En temps normal, Nadia, Butterfly serait allé à Cannes et il aurait obtenu un beau succès d'estime. Mais 2020 est tout sauf une année ordinaire. Cela n'empêche pas les cinéphiles de découvrir le joli film de Pascal Plante en salles.
L'oeuvre ne tarde pas à happer, impressionner par sa maîtrise. Dès le départ, la caméra suit inlassablement de gauche à droite une femme qui nage dans une piscine. Une introduction de style documentaire où la caméra ne coupe pas, permettant aux spectateurs de vivre le tout en temps réel.
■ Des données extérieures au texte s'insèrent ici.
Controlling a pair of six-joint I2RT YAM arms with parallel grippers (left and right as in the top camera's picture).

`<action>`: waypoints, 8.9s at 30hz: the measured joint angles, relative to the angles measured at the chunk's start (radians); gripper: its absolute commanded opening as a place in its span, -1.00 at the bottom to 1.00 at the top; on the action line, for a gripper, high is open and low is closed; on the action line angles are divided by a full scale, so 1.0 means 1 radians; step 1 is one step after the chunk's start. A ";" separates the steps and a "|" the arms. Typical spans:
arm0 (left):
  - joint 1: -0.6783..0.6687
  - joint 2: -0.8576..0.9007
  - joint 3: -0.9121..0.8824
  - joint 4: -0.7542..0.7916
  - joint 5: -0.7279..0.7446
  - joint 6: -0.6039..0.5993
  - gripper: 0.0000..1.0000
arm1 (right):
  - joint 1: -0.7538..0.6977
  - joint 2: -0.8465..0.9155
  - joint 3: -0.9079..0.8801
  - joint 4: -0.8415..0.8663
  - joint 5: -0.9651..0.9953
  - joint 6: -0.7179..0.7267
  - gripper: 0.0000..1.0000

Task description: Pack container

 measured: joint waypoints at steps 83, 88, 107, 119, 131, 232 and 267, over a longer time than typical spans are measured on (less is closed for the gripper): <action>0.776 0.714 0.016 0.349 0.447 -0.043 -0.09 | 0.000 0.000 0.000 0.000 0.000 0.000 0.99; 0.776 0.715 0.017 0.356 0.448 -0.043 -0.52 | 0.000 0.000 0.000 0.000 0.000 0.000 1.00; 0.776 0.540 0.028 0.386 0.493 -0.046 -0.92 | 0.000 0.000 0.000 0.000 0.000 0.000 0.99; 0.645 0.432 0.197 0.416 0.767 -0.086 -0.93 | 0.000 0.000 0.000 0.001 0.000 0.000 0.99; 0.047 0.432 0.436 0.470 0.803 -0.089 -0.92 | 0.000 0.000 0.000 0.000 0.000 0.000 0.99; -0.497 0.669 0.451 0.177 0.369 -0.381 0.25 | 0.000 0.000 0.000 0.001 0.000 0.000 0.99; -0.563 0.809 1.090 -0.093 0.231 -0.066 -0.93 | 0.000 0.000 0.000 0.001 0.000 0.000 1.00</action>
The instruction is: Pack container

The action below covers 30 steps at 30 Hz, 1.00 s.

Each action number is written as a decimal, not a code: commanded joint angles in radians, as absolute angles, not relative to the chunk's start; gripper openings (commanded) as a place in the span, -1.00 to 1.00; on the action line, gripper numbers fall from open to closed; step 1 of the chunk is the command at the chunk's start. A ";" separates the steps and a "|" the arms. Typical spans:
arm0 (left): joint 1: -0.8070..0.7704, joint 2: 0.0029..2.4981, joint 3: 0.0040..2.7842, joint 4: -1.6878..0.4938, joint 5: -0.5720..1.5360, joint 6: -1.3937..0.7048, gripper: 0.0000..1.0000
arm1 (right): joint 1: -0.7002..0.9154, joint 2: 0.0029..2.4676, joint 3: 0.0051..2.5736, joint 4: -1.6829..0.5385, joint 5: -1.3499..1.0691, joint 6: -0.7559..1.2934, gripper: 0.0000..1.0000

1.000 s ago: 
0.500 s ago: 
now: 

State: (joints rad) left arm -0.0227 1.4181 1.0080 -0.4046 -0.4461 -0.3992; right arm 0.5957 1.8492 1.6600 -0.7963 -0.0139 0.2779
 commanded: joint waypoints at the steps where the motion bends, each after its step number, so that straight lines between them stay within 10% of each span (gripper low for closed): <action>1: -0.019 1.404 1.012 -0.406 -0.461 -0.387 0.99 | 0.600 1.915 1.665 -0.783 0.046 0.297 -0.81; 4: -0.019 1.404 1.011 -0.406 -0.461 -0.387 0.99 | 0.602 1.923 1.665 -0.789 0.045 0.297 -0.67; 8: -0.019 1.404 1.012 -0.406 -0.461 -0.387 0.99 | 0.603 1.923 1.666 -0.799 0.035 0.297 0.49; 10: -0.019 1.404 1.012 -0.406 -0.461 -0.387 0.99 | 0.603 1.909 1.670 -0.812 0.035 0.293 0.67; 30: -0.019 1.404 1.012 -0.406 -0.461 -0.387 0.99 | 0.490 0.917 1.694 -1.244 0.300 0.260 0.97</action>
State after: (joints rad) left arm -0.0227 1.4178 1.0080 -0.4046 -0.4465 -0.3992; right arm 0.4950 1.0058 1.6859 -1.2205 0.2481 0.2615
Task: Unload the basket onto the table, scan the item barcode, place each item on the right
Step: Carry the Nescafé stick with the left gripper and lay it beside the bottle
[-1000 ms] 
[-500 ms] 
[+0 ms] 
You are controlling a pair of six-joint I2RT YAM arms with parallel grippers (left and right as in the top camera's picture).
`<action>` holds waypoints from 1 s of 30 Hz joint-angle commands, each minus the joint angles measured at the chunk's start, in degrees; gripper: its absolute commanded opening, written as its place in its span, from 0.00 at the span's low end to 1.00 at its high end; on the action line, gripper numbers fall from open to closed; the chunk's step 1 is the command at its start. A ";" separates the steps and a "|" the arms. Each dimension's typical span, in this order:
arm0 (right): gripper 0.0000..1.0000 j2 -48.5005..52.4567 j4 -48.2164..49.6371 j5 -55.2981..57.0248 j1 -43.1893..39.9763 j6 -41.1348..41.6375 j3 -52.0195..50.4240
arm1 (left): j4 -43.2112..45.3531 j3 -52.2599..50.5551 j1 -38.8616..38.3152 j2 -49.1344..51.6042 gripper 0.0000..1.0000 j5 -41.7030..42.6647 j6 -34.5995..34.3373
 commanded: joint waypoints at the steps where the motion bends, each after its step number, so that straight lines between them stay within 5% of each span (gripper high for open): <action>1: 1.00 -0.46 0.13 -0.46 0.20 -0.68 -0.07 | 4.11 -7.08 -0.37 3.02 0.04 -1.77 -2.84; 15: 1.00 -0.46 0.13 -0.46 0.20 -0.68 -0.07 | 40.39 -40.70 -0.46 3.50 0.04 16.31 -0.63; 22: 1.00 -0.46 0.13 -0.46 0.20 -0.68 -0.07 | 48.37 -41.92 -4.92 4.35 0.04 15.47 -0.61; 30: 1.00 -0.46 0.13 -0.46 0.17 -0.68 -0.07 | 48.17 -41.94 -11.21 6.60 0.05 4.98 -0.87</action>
Recourir aux silences et aux non-dits, dilater la durée, allonger les plans afin de faire sortir la vérité authentique de la fiction, jouer avec la forme : cela a toujours été le dada de ce talentueux créateur. Les composantes par excellence de ses courts métrages et les meilleurs moments de son précédent long Les faux tatouages. C'est également là où Nadia, Butterfly se démarque. En accompagnant continuellement sa protagoniste dans son quotidien, dans l'eau ou dans ses déambulations à Tokyo. Un aspect presque physique qui est magnifiquement mis en images par Stéphanie Weber Biron.
Sauf que ce type de projet est rarement subventionné au Québec. Le cinéma à l'état pur, c'est bien. Cela semble pourtant toujours vouloir venir avec un récit en bonne et due forme, des dialogues explicatifs, une psychologie fouillée des personnages. Des aspects qui sont moins la tasse de thé du réalisateur et qui finissent un peu par brimer sa créativité. Pas que ce projet ne contienne pas une histoire intéressante, bien au contraire. Entre la pression des Jeux olympiques, les sacrifices des sportifs et la peur de l'après-retraite, il y a amplement de quoi piquer la curiosité au sein de cet essai qui pourrait bien être un mix entre Parfaites et Sarah préfère la course.
Surtout que la prestation de la nageuse Katerine Savard est généralement au point. Il y a bien quelques anicroches au niveau des répliques et de l'émotion, mais rien pour écrire à sa mère. C'est au contraire dans l'intériorité qu'elle se démarque. Une force tranquille faisant émaner une amertume et une solitude dont les effets ne laissent pas indifférents.
L'ensemble manque seulement un peu de finition - narratif, pas esthétique - ici et là, qui apparaît par des échanges moins naturels, des situations plus quelconques, des passages trop symboliques ou des élans quelque peu clichés sur la jeunesse. Par exemple, suite à une enchanteresse séance de discothèque qui aurait presque eu sa place sur le premier Mektoub, My Love d'Abdellatif Kechiche, la suite dans l'après-party déçoit par sa construction moins élaborée, ses stéréotypes éculés. Ce n'est évidemment pas suffisant pour entraver le plaisir rencontré, seulement diminuer l'impact escompté.
Le metteur en scène semble avoir moins de liberté qu'auparavant (la claque qu'était le court Blonde aux yeux bleues, l'ovni du plus long La génération porn), même s'il s'agit d'un sujet éminemment personnel. En guise d'analogie musicale, il y a l'opus d'auteur, de très grande classe, personnifiée par la musique de Beach House, qui a de la difficulté à coexister avec la production plus accessible et adolescente, façon Avril Lavigne. Pourtant lors de la finale de son précédent effort, une chanson de Daniel Bélanger chavirait l'âme, arrivant l'espace d'une séquence inoubliable à rallier ces deux solitudes.
Il ne faut toutefois pas oublier que Pascal Plante est encore jeune et qu'à l'image de son héroïne, sa quête identitaire se poursuit. Elle est déjà bien ancrée avec Nadia, Butterfly et elle risque de l'amener loin.